Angka kemiskinan di Tulungagung masih terbilang mengkhawatirkan. Sebab, dalam satu dekade terakhir, tingkat penurunan angka kemiskinan hanya mencapai sekitar 2,47 persen. berbagai faktor disebut jadi penyebab sulitnya menekan tingkat kemiskinan.
Sekda Tulungagung, Tri Hariadi menerangkan, melalui Inpres Nomor 4 Tahun 2022, pemerintah telah mengamanatkan percepatan pengurangan kemiskinan dan penghapusan kemiskinan ekstrim. Pemerintah juga menargetkan tidak ada lagi kemiskinan ekstrem di akhir 2024. “Seiring dengan upaya pemerintah menghapus kemiskinan ekstrim, alhamdulillah sejak 2022 kemiskinan ekstrim di Kabupaten Tulungagung sudah nol persen,” jelasnya.
Di sisi lain, angka kemiskinan makro di Tulungagung di tahun ini berada di 6,28 persen. Secara umum, terjadi penurunan angka kemiskinan makro dalam kurun waktu 10 tahun terakhir. Rinciannya, pada 2014 di angka 8,75 persen, 2015 di angka 8,57 persen, 2016 di angka 8,23 persen, 2017 di angka 8,04 persen, 2018 di angka 7,27 persen, 2019 di angka 6,74 persen, 2020 di angka 7,33 persen, 2021 di angka 7,51 persen, 2022 di angka 6,71 persen, 2023 di angka 6,53 persen, dan pada 2024 di angka 6,28 persen.
Itu artinya, lanjut Tri, angka kemiskinan hanya turun sekitar 2,47 persen dalam sepuluh tahun terakhir. Adapun tingkat penurunan hanya mencapai sekitar 0,24 persen per tahun di periode yang sama. Dia menyebut, hal ini mengindikasikan pemkab perlu menerapkan program yang lebih efektif mulai tahun depan.
”Kita boleh bangga dengan kemiskinan yang kian terkendali di Kabupaten Tulungagung. Namun, apabila kita telaah dalam periode yang lebih panjang, penurunan kemiskinan akhir-akhir ini justru menjadi semakin lambat. Dalam 10 tahun terakhir, Pemerintah Kabupaten Tulungagung hanya mampu menurunkan tingkat kemiskinan rata-rata sebesar 0,24 persen per tahun,” tegas Tri.
Dia menambahkan, kondisi ini disebabkan oleh berbagai faktor.
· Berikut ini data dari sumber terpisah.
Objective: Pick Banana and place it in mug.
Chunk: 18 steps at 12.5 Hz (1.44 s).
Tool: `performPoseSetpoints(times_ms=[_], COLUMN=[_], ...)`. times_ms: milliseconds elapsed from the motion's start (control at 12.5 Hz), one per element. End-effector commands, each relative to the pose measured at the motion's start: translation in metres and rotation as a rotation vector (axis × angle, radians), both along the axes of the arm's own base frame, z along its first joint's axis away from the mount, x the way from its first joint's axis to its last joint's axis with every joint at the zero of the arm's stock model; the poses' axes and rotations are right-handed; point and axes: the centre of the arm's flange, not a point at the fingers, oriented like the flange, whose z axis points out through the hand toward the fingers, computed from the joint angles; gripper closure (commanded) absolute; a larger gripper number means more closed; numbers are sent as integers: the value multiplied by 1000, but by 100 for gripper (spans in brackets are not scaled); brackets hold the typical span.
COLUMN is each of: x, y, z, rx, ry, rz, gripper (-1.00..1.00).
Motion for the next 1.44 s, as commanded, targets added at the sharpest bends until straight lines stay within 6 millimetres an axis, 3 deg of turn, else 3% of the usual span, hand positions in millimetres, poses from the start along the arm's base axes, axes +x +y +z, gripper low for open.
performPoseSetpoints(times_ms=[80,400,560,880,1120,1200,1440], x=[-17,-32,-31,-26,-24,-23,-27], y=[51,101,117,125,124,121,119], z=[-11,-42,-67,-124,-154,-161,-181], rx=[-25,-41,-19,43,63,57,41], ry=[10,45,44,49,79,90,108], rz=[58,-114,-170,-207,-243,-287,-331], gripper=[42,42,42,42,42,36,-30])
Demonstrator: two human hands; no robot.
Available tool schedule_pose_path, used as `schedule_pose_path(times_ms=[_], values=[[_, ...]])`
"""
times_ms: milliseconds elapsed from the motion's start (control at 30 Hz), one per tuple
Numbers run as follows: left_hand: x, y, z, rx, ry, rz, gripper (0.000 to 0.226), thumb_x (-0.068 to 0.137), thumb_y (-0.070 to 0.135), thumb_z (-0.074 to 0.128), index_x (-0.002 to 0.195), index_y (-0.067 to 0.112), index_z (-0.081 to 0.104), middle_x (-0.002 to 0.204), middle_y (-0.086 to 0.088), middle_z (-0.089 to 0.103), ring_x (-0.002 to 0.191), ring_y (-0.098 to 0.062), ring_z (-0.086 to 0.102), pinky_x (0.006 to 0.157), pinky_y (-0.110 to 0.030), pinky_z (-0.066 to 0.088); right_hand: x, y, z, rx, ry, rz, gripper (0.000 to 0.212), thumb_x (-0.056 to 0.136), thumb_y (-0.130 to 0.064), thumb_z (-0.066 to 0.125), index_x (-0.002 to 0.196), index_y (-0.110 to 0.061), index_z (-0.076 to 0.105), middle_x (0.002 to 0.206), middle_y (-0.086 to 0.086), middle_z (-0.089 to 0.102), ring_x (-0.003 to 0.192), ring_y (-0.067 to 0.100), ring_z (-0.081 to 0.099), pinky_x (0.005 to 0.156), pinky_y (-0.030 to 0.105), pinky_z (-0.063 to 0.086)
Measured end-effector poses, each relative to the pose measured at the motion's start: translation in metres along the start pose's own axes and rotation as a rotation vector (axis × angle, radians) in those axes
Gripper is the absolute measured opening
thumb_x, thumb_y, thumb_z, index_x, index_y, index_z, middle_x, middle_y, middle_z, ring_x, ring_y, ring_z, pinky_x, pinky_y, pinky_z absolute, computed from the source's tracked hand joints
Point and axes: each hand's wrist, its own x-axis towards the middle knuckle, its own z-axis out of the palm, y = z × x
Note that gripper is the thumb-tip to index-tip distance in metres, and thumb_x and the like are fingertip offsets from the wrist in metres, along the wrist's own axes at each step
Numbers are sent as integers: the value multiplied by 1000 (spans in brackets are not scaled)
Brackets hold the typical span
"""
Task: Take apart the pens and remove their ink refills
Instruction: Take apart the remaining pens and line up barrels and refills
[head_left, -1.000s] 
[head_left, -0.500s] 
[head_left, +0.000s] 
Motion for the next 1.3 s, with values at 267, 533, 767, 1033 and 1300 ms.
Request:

Mulai dari banyaknya anak yang tidak bersekolah, masih banyak penduduk miskin yang berada dalam kondisi disabilitas, hingga tingkat inklusivitas perekonomian daerah yang terbilang rendah.
”Oleh karena itu, kita harus terus menyempurnakan kebijakan yang selama ini telah dijalankan atau membuat inovasi kebijakan baru. Kita membutuhkan kebijakan yang lebih efektif, kebijakan yang benar-benar dapat menyelesaikan akar masalah kemiskinan di Kabupaten Tulungagung,” bebernya.
Untuk diketahui, besaran anggaran penanggulangan kemiskinan mengalami peningkatan sejak 2021 lalu. Anggaran kemiskinan pada tahun ini sekitar Rp 661,9 miliar (M). Jumlah itu terdiri dari APBD sekitar Rp 286,1 M dan APBN sekitar Rp 375,8 M. ”Berdasarkan jenis belanja, proporsi paling besar dalam anggaran penanggulangan kemiskinan adalah belanja hibah dan bansos. Yaitu, 77,20 persen di tahun 2024,” katanya.
Lalu, dukungan dana desa (DD) untuk penanggulangan kemiskinan juga terus meningkat. Di tahun ini mencapai sekitar Rp 67,2 M atau 27,21 persen dari total DD yang mencapai sekitar Rp 246,9 M. Untuk itu, Tri meminta seluruh stakeholder yang terlibat dalam program pengentasan kemiskinan daerah terus bekerja sama, termasuk dalam perumusan kebijakan yang akan diterapkan di tahun depan. Serta dapat menciptakan inovasi kebijakan atau program penanggulangan kemiskinan,” ujarnya.